Same total outlet area (80mm2), same working pressure (600kPa), same blowout Conventional blowing nozzle with circular passage under the condition of force (2ON at 10cm separation) As a result of a comparative test between the nozzle according to the present invention and the nozzle according to the present invention, the noise was compared to the conventional nozzle. from 13 dB (A) for the new nozzle to 96 dB (A) for the new nozzle. . This very large reduction in noise can result in considerable costs when building a new factory. It can reduce labor costs and can also be used to improve the environment within existing factories. Wear.

One reason why we were able to obtain surprisingly good test results for the nozzle according to the present invention is It has the ability to transport surrounding air.

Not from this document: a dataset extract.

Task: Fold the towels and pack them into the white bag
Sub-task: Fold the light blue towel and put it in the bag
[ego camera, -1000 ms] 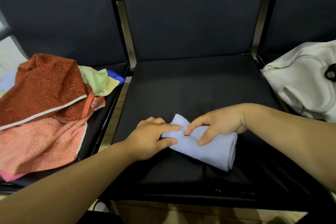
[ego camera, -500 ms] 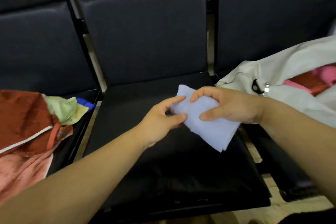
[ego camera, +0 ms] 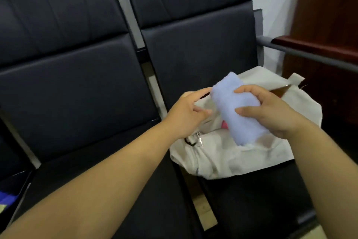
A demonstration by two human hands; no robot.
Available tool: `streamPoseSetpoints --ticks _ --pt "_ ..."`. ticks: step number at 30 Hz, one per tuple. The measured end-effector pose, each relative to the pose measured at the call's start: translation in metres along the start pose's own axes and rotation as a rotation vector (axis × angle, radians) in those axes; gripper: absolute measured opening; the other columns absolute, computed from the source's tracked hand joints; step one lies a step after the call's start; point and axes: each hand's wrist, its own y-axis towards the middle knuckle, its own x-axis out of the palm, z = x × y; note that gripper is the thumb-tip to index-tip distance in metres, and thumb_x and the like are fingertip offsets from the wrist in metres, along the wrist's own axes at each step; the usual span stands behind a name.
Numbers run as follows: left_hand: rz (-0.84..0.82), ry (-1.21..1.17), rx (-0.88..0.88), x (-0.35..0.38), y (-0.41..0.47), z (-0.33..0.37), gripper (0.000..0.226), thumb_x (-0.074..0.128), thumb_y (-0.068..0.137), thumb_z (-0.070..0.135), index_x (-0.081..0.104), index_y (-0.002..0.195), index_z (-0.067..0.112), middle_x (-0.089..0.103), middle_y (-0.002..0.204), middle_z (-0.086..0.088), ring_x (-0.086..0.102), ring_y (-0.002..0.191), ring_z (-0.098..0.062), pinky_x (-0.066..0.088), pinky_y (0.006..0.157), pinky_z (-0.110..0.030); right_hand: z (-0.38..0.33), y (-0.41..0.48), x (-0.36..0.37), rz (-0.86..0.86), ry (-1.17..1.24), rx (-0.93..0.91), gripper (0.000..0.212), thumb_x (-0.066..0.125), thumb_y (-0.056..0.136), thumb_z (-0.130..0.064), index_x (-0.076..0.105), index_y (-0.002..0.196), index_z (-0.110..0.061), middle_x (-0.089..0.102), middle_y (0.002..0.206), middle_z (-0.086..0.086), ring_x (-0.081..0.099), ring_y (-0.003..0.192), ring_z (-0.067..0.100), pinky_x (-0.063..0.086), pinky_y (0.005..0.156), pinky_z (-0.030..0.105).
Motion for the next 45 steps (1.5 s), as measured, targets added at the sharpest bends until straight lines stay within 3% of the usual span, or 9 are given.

Until now, the inner shape of the discharge passage has been used to prevent noise generation in the turbulent flow that occurs outside the nozzle. The situation has been considered unimportant. However, the holes in the thin walls The emitted air jet creates a backflow along the edge of the hole, and this backflow creates turbulence and noise. The incidence is increasing.

In the nozzle according to the present invention, the slit-shaped passage has a well-proportioned depth. can prevent the above-mentioned backflow and thus lower the noise level.

The present invention is not limited to the above embodiments, and various changes can be made. Needless to say. The central body according to the invention can be molded at relatively low cost. It can be made to extend, cut, or protrude.

VIII International! Il Anzu Cow -, 1.11I^-Me1mm, PCT/SE86100263

Claims (1)

[Claims] 1. a particle with a width slightly larger than the size of the particles present in the high-pressure gas fluid A blow-off nozzle for high-pressure gas fluids, both with two narrow discharge passages (12). The discharge passage (12) is formed in a slit shape, and each discharge passage (12) is formed in a slit shape. The discharge passage (12) has a length (L) that is not more than 10 times the average width (d) of the lit. is a projection extending parallel or radially to the end face of the nozzle and perpendicular to the longitudinal axis. A blowout nozzle for high-pressure gas fluid characterized by extending into a shaded area. 2. The depth (t) of each discharge passageway (12) formed in a slit shape is Claim No. 1, characterized in that the length (L) is at least 5 to 10 times The blowing nozzle according to item 1. 3. Several discharge passages (12) parallel to the longitudinal axis of said nozzle are arranged in the casing. characterized in that it is formed within a central body (10) surrounded by rings (11). The blowing nozzle according to claim 1 or 2. 4. Discharge passages arranged radially concentrically about a common longitudinal axis In the blowing nozzle having a circular front surface, the discharge nozzle is formed in a slit shape. The exit passage (12) is separated by a minimum distance of three times the width (d) of the slit (distance between the centers of the slits). According to any one of claims 1 to 3, the invention is characterized in that Blow-off nozzle as described. 5. When viewed along the longitudinal axis (L) said discharge passageway (12) - branching radially outwards towards the -sing (11) The blowing nozzle according to item 4. 6. Said central body (10) is fitted with a case to increase the transport of air surrounding the nozzle. Claim 4 or 5, characterized in that it protrudes from the shing (11). Blowout nozzle. 7. In a blowing nozzle having a rectangular front surface and a parallel discharge passage, the discharge passage (12) is the average of the product of the slit length (L) and the slit width (d). Claims 1 to 3, characterized in that the square root is at least three times the square root. The blowing nozzle described in any one of the above.